▼

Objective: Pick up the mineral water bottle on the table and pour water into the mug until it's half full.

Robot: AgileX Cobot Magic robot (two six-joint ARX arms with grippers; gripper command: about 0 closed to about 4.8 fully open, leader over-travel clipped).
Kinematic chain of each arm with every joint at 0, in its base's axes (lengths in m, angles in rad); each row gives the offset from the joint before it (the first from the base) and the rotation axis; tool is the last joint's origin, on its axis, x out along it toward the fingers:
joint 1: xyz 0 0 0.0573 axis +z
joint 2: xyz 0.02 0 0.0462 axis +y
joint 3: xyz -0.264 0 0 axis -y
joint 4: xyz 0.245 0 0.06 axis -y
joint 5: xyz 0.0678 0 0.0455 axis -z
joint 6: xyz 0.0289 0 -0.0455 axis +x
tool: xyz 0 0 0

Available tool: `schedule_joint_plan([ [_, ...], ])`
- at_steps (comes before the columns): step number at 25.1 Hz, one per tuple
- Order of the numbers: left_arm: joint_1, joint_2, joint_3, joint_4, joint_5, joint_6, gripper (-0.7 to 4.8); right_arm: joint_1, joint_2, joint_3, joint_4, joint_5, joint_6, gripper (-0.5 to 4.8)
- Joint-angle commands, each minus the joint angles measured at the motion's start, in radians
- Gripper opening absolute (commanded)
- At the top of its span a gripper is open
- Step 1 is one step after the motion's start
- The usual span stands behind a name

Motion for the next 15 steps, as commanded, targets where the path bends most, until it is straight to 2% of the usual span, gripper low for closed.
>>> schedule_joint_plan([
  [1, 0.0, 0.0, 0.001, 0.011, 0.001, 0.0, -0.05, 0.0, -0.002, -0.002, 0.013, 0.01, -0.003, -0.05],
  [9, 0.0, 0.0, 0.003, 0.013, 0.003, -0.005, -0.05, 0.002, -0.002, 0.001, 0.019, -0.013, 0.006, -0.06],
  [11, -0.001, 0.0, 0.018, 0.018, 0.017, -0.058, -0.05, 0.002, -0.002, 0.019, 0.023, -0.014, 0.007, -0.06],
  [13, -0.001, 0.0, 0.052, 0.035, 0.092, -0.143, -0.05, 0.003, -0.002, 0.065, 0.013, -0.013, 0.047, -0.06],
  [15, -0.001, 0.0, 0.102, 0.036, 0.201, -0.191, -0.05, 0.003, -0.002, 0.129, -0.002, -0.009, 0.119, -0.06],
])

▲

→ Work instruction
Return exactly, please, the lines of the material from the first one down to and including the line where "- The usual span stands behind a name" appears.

→ Written response
Objective: Pick up the mineral water bottle on the table and pour water into the mug until it's half full.

Robot: AgileX Cobot Magic robot (two six-joint ARX arms with grippers; gripper command: about 0 closed to about 4.8 fully open, leader over-travel clipped).
Kinematic chain of each arm with every joint at 0, in its base's axes (lengths in m, angles in rad); each row gives the offset from the joint before it (the first from the base) and the rotation axis; tool is the last joint's origin, on its axis, x out along it toward the fingers:
joint 1: xyz 0 0 0.0573 axis +z
joint 2: xyz 0.02 0 0.0462 axis +y
joint 3: xyz -0.264 0 0 axis -y
joint 4: xyz 0.245 0 0.06 axis -y
joint 5: xyz 0.0678 0 0.0455 axis -z
joint 6: xyz 0.0289 0 -0.0455 axis +x
tool: xyz 0 0 0

Available tool: `schedule_joint_plan([ [_, ...], ])`
- at_steps (comes before the columns): step number at 25.1 Hz, one per tuple
- Order of the numbers: left_arm: joint_1, joint_2, joint_3, joint_4, joint_5, joint_6, gripper (-0.7 to 4.8); right_arm: joint_1, joint_2, joint_3, joint_4, joint_5, joint_6, gripper (-0.5 to 4.8)
- Joint-angle commands, each minus the joint angles measured at the motion's start, in radians
- Gripper opening absolute (commanded)
- At the top of its span a gripper is open
- Step 1 is one step after the motion's start
- The usual span stands behind a name

Nothing else belongs in this output.